**Task**
In the data below, begin at the line with "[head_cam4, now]" and stop after the line with "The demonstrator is"; output those lines exactly and no pictures.
==== Input material ====
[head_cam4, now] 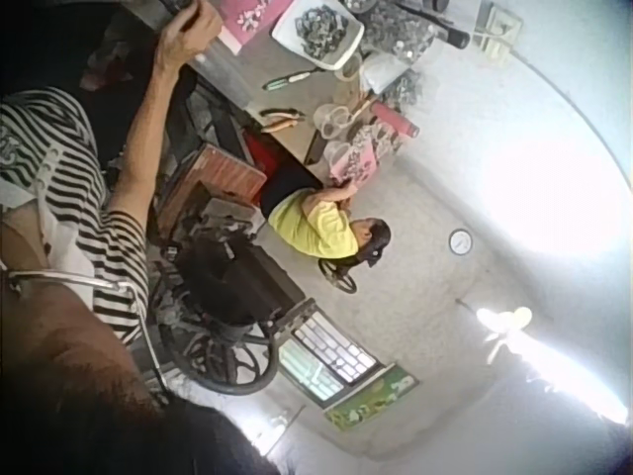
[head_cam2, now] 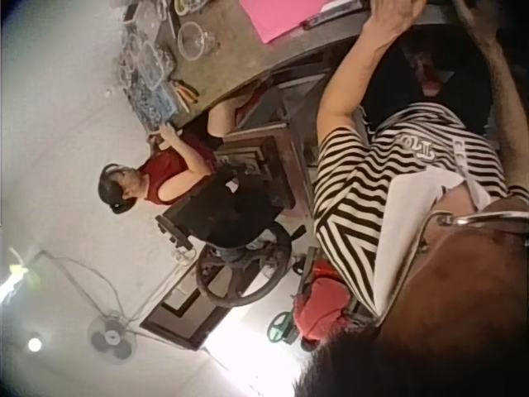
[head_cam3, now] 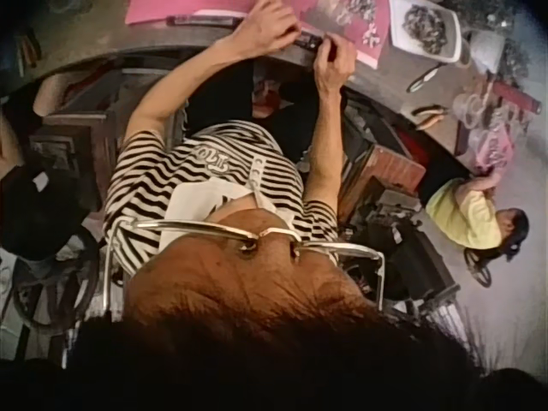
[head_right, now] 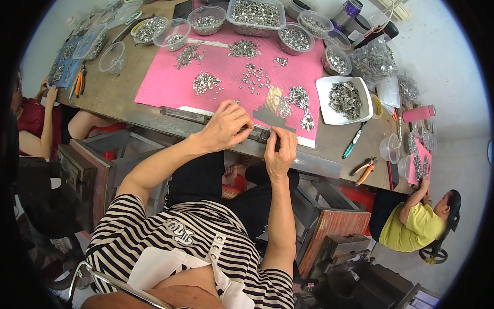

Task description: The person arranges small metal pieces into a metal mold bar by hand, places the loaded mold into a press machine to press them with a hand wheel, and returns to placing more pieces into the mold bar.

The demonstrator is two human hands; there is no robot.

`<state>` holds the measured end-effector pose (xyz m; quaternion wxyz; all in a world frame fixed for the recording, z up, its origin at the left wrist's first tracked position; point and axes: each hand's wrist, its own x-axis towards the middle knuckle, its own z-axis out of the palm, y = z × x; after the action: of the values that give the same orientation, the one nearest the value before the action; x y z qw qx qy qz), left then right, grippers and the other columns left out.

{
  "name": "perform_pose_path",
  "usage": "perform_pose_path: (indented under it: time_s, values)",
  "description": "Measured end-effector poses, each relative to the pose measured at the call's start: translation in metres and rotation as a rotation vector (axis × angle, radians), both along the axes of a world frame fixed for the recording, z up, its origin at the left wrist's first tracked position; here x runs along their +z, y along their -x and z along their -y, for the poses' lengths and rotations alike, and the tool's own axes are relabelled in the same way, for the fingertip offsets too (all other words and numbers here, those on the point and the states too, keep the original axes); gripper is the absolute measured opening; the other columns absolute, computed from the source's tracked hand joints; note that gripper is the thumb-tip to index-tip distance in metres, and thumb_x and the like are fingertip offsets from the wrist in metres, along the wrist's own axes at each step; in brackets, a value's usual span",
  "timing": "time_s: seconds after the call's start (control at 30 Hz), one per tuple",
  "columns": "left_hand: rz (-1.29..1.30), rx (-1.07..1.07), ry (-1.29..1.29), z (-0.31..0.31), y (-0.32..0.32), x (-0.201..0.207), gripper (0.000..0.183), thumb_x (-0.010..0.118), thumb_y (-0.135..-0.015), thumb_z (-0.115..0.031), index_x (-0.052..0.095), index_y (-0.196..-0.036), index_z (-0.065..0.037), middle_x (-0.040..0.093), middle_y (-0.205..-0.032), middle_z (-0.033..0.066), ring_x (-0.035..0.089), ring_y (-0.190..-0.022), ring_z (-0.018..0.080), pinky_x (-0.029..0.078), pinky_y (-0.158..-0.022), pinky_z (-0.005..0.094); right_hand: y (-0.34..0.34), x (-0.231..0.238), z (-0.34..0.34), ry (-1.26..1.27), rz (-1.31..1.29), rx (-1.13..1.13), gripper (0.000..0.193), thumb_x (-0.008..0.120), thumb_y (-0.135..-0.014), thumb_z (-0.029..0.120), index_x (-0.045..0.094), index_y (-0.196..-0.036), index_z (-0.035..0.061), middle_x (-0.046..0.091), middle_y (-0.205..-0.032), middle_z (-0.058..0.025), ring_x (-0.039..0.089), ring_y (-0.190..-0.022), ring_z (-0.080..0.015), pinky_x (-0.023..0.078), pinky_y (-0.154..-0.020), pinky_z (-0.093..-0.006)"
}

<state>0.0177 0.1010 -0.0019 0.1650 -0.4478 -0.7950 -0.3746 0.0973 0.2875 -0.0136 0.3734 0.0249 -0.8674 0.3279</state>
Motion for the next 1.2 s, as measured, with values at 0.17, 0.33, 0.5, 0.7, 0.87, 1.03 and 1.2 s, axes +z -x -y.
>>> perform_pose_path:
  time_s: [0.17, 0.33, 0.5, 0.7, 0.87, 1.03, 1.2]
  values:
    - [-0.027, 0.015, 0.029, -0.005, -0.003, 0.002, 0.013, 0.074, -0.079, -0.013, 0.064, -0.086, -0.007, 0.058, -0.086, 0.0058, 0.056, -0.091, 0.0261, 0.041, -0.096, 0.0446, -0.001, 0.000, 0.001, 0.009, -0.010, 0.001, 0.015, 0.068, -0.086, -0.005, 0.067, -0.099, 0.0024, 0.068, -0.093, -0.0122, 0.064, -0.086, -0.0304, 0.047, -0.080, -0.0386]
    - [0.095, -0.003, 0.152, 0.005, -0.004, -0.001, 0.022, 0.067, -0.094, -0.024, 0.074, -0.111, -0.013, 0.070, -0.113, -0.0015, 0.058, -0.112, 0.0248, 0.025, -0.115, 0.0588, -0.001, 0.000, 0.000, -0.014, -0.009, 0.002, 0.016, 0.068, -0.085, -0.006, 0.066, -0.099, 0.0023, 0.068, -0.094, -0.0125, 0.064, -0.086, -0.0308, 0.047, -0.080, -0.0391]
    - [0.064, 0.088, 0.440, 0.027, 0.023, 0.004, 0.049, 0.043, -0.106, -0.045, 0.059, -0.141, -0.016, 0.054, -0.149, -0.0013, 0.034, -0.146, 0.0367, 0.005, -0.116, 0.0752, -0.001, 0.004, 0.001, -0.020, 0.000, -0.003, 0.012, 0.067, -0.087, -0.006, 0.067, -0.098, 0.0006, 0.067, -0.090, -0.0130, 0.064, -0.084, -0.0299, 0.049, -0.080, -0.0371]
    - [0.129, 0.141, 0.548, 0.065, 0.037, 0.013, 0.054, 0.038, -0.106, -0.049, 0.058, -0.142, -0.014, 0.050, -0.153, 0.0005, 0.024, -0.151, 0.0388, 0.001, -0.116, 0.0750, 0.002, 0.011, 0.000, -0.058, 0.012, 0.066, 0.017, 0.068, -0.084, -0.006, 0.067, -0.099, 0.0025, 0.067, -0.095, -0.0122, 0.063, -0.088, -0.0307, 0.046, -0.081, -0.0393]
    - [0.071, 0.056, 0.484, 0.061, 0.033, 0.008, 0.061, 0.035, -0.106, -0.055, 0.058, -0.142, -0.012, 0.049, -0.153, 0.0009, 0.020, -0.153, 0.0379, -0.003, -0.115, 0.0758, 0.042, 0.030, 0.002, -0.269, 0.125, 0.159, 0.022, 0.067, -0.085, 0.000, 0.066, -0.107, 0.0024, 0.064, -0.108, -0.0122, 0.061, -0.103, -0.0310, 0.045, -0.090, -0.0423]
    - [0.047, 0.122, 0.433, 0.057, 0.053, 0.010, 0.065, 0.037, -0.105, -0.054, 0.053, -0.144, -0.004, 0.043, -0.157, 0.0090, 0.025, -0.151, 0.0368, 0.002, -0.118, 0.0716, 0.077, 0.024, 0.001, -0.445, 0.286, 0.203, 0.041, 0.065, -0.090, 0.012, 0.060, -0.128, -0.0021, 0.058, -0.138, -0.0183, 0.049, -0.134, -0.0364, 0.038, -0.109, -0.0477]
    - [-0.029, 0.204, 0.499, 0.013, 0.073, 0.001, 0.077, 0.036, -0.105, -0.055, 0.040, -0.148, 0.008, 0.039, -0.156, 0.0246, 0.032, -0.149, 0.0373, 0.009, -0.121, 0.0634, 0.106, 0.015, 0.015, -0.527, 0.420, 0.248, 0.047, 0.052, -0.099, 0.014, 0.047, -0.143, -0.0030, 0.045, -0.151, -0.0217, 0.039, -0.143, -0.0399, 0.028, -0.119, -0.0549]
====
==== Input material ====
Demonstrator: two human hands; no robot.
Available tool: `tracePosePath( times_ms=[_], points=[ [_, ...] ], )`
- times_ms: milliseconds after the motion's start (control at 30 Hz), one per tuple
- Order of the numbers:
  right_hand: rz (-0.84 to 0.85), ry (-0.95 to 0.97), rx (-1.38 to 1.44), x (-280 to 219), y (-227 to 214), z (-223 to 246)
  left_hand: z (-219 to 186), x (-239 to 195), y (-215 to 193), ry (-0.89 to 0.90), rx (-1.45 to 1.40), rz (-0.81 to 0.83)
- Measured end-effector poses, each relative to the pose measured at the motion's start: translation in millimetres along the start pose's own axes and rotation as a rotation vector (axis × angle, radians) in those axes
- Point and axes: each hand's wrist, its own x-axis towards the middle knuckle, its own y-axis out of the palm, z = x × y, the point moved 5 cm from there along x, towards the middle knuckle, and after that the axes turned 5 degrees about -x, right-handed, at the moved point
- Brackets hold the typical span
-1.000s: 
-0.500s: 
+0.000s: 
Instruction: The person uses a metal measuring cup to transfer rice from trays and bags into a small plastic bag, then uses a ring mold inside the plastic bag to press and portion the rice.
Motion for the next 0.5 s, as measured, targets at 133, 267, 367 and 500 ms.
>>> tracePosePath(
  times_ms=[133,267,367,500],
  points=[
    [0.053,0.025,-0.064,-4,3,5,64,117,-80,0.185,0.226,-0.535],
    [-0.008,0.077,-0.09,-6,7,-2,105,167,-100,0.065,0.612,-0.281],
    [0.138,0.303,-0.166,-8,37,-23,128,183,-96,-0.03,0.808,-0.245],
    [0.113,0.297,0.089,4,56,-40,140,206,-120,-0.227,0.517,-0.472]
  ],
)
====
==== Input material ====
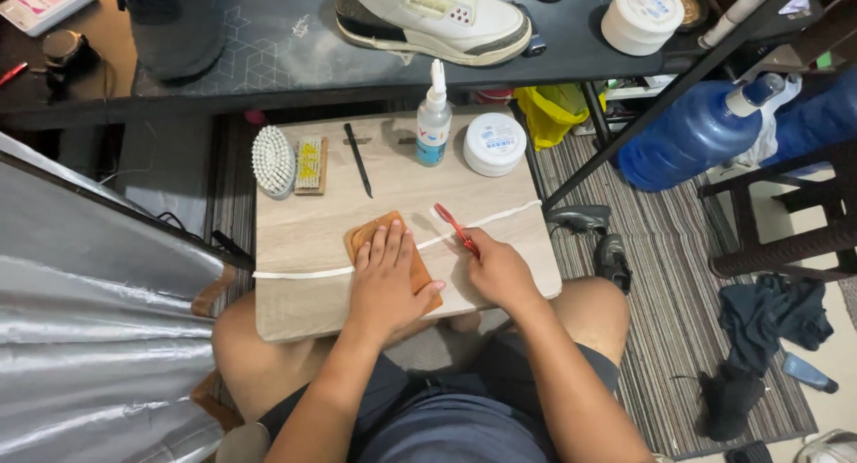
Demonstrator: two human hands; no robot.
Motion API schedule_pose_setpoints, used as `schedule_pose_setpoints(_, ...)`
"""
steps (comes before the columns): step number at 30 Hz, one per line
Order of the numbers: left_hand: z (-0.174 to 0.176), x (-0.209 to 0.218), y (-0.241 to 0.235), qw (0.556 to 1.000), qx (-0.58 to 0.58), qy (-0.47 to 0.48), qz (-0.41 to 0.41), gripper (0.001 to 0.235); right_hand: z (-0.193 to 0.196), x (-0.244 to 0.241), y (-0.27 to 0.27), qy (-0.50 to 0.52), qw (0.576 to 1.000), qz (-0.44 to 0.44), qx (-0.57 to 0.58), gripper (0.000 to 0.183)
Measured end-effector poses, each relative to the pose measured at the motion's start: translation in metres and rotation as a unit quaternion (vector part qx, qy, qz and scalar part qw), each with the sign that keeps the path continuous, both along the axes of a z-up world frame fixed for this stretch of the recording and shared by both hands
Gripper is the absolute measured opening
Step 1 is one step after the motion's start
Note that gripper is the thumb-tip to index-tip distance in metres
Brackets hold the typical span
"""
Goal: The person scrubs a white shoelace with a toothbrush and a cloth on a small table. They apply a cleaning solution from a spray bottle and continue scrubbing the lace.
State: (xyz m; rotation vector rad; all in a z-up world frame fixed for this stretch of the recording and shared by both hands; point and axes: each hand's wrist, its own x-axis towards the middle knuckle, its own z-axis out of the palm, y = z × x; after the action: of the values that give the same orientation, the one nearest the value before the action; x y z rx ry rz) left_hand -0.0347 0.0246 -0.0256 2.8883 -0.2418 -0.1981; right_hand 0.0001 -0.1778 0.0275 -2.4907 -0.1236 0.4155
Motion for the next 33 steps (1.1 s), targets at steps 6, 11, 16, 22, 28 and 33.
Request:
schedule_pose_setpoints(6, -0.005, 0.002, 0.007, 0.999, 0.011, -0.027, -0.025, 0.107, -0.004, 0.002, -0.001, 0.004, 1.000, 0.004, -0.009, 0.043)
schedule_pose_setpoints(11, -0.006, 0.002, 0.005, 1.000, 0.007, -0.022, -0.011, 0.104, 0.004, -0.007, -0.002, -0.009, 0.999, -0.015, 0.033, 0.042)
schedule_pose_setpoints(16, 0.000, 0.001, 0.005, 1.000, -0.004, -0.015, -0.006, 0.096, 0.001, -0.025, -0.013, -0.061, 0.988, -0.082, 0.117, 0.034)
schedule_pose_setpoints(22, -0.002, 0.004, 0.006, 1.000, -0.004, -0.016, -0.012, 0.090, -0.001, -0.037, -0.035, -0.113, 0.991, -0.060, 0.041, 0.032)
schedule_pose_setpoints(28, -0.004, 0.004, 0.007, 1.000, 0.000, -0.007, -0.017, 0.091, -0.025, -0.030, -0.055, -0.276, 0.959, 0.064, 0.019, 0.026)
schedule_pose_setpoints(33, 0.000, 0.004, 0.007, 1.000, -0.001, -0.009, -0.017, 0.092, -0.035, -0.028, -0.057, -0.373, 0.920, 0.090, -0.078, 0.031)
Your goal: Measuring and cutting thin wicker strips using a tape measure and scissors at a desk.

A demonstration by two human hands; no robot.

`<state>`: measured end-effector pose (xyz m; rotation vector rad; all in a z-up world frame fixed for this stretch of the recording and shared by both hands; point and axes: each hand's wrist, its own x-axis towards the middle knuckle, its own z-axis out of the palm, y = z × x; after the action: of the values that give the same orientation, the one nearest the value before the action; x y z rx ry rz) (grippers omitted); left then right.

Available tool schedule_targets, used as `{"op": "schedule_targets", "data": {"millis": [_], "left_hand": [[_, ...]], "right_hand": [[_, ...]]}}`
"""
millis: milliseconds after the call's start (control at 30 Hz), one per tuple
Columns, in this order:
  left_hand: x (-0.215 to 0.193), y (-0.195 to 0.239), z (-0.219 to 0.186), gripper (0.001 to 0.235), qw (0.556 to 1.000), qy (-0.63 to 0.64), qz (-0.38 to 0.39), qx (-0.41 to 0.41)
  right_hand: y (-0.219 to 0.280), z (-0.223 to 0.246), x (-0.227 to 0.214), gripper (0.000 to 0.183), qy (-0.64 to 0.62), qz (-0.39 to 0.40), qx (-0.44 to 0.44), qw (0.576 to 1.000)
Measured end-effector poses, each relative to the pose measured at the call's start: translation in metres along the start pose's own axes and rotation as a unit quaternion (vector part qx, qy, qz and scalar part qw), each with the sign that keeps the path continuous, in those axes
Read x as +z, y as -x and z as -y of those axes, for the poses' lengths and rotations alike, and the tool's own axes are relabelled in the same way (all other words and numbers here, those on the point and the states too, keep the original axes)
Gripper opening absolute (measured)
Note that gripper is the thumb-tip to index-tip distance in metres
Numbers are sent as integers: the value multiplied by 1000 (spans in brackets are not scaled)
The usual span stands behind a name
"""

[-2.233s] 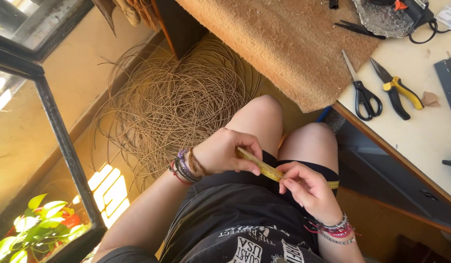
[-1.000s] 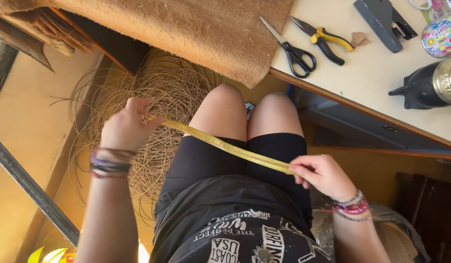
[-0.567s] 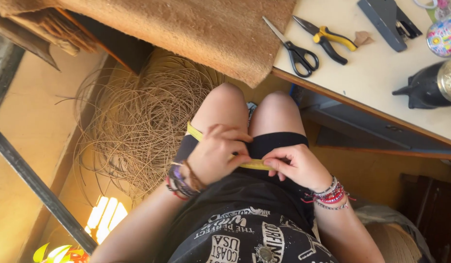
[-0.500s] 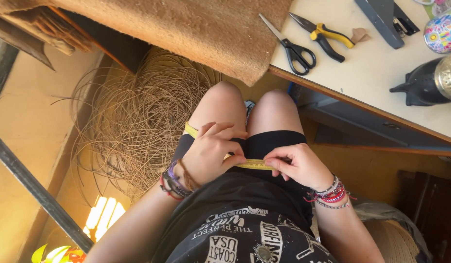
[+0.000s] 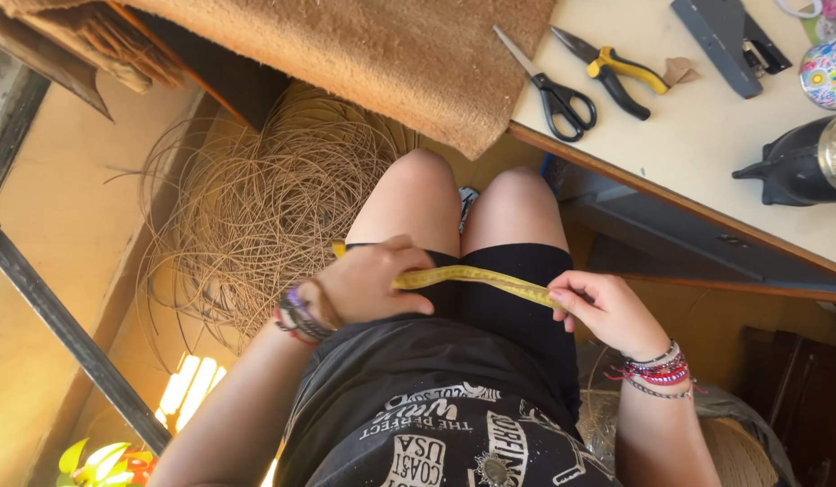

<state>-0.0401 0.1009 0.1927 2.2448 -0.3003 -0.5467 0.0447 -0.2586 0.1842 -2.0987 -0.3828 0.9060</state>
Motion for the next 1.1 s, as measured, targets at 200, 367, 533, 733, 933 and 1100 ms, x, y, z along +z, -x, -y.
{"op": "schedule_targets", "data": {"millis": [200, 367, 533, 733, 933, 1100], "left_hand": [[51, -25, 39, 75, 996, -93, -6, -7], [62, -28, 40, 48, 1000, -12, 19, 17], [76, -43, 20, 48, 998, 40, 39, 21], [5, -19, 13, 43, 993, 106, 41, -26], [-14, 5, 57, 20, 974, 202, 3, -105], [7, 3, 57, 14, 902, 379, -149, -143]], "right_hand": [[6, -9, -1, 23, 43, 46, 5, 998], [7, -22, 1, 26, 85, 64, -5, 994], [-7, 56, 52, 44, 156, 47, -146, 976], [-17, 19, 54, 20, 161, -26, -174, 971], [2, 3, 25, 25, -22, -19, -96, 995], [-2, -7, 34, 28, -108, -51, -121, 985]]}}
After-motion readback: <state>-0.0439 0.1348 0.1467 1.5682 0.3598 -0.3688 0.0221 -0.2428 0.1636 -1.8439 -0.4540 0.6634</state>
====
**Response to the task**
[head_cam4, now] 
[head_cam2, now] 
[head_cam3, now] 
[head_right, now] 

Task description: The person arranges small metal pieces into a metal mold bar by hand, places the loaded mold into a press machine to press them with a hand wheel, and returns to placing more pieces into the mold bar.

The demonstrator is two human hands; there is no robot.

A complete answer has now been given to the exercise.